I feel like a desperately need help. My husband gained sobriety at a very young age and had been sober many years when we were married. I never knew him as an alcoholic and we didn't discuss it very much. After about 16 years of sobriety, I caught him drinking when we were on vacation about 9 years ago. He sluffed it off, but it caused a riff in our marriage. Through the past nine years he became increasingly angry and I would occassionally think that he had been drinking (never drunk). I now know he was basically a dry drunk. So this past summer things went down hill with his personal attitude, he just became an awful person. Then in November he had to go about two hours away to work for a few months. I knew something had happened because he fully disconnected from me. He told me on Christmas Eve he wanted a divorce and I was stunned. Our marriage had been good with no concerns of divorce besides his attitude shift. I experienced a breakdown and he said no I'm not drinking and there's no one else. Told me he didn't love me, it was over period. After him eventually dropping out of sight and communication with me, he came back home the first of April. He confessed that he had a full relapse and had an affair. He had hit bottom. So now he is very serious about his sobriety doing all of the right things, etc. We are in therapy and him in AA daily. He is very depressed and remorseful that he had the affair. He says he just can't figure out how it happened and how he felt like he just lost his mind. So I understand all of it from going to AA with him at open meetings and learning more about the disease. I just can not get over the lengthy five month affair. After fully knowing the circumstances, I feel like this woman wanted him from the start and went after him. Of course he is 100% to blame but she worked for him and knew his financial status, etc. After he cut it off, she has continued to pursue him even though he's made it very clear he wants nothing to do with her. She also contacted me to basically rub my nose in it. It is just all too much to bear. I feel like my world has collapsed. I went to Al-Anon but felt it wasn't helpful; maybe I didn't give it enough of a chance. What am I doing wrong and how do I get over this?
Welcome...even though you felt al-anon wasn't helpful, you are in the right place.
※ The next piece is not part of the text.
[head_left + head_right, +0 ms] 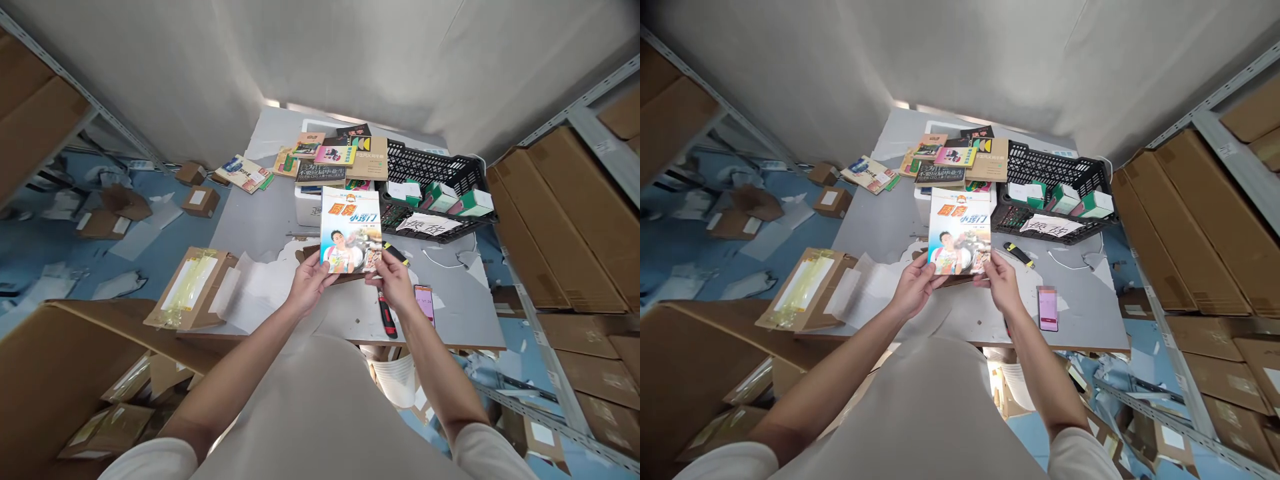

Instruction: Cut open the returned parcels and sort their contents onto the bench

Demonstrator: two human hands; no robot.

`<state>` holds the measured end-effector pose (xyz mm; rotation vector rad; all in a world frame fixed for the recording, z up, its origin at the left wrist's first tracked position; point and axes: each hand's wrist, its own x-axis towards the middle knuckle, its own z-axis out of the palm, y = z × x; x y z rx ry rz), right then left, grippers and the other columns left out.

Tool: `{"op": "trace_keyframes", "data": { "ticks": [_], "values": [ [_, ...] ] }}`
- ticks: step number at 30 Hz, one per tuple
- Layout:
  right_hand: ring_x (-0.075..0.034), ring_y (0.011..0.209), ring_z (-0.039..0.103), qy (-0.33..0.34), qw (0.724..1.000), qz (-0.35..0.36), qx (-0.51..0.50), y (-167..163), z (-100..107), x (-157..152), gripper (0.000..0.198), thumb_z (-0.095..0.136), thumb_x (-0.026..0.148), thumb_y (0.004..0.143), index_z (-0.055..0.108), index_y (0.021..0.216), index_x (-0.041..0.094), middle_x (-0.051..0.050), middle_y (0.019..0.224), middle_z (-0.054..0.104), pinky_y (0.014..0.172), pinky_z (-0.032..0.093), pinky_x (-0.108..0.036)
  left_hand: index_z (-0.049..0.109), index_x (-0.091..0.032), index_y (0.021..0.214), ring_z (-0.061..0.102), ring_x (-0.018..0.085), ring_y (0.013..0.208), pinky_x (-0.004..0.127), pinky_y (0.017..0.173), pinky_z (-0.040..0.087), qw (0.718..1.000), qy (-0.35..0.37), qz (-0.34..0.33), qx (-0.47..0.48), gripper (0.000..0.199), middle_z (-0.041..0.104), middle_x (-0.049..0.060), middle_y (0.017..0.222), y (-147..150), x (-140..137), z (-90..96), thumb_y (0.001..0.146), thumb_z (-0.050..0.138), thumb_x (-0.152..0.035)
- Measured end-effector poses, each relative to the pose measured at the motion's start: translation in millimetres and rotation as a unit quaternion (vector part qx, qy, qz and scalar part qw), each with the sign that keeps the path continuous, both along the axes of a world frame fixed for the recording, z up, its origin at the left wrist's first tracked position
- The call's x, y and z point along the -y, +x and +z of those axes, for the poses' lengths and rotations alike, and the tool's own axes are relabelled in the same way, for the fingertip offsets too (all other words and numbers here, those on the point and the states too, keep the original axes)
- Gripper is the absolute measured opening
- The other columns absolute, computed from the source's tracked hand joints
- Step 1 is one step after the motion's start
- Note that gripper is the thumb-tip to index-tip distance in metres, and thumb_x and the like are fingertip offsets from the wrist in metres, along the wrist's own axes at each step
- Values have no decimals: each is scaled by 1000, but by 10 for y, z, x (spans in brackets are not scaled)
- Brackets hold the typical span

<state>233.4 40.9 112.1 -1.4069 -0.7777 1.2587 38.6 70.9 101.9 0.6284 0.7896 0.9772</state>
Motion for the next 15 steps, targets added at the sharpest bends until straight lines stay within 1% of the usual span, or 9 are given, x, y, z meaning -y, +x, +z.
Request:
{"op": "trace_keyframes", "data": {
  "ticks": [3,6,8,9,10,11,12,14,15],
  "values": [
    [-9,56,59,45,998,-41,26,217,42,-420,61,76,51,66,64,121,25,1,83,66,55,58,-27,52,-27,133,56,25,124,43,106,44,1000,16,-19,7,63,56,10,138,-81,-43,6,77,73,-46],
    [-8,58,58,99,992,-54,53,514,153,-977,57,76,47,66,66,118,26,1,88,66,57,58,-25,51,-25,133,54,26,127,44,107,42,999,39,5,-35,61,53,14,140,-314,-40,-72,80,69,-48],
    [-6,58,57,124,988,-63,60,689,214,-1378,48,74,42,69,67,114,26,3,87,65,57,57,-21,53,-22,131,55,27,126,45,107,42,992,60,29,-108,59,56,15,138,-534,-18,-192,81,66,-51],
    [-5,58,56,131,987,-68,62,757,231,-1571,43,73,40,72,68,112,26,4,85,64,58,56,-20,54,-20,129,55,28,125,46,107,42,983,74,42,-162,59,57,16,136,-655,-1,-275,81,64,-53],
    [-4,57,55,132,986,-74,64,809,238,-1749,38,70,38,74,67,110,26,4,83,64,58,56,-18,55,-18,127,56,28,124,46,107,42,967,90,55,-231,60,59,17,133,-779,24,-377,81,62,-55],
    [-4,57,54,126,987,-77,69,843,235,-1906,34,68,36,77,67,109,25,5,81,63,59,56,-18,57,-17,124,56,29,124,47,107,41,938,113,74,-319,60,60,17,131,-901,56,-497,80,60,-58],
    [-4,57,54,117,987,-75,82,860,225,-2037,30,65,35,81,66,109,24,5,80,63,60,56,-18,58,-16,123,53,30,126,48,109,39,896,136,81,-414,59,59,17,132,-1016,97,-638,81,57,-58],
    [-5,63,56,103,984,-64,127,854,189,-2211,26,59,33,88,64,111,21,3,83,64,65,57,-23,54,-12,130,39,35,138,53,113,30,796,177,42,-577,68,47,22,143,-1210,199,-981,80,55,-57],
    [-8,70,59,103,981,-59,152,838,166,-2256,26,57,32,91,62,113,19,1,89,65,70,58,-27,50,-9,134,27,39,143,58,113,24,744,180,19,-644,78,37,25,149,-1282,253,-1178,74,59,-58]
  ]
}}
That said, I don't think you did anything wrong. Each person is different. Changing the direction you are facing, and moving in a better, healthy direction, sometimes takes time. You didn't get here overnight, thus, you won't get all better overnight. I hope that makes sense to you.
As far as your situation, focus on YOU. Not him, not her, not anyone else. YOU. He is doing what he needs to do, for him, going to AA meetings daily (that's a good thing), and focusing on himself and his recovery. Now, you do the same for you. Go to face to face alanon meetings. Find a sponsor. Start doing the work so that you can also get better, find recovery, etc. Right now you are in it so to speak. You are desperate to "get over this" as you call it. Well, you can't go over it, around it or under it...YOU have to go through it. Pain is inevitable...but suffering is optional.
Buy the daily readers, start reading them, start working with, talking to and meeting with a sponsor.
It -- meaning al-anon -- works if you work it; so work it; you're worth it.
Keep coming back.
__________________
Bo
Keep coming back...
God, grant me the serenity...to accept the PEOPLE I cannot change...the courage to change the ONE I can...and the wisdom to know it's ME...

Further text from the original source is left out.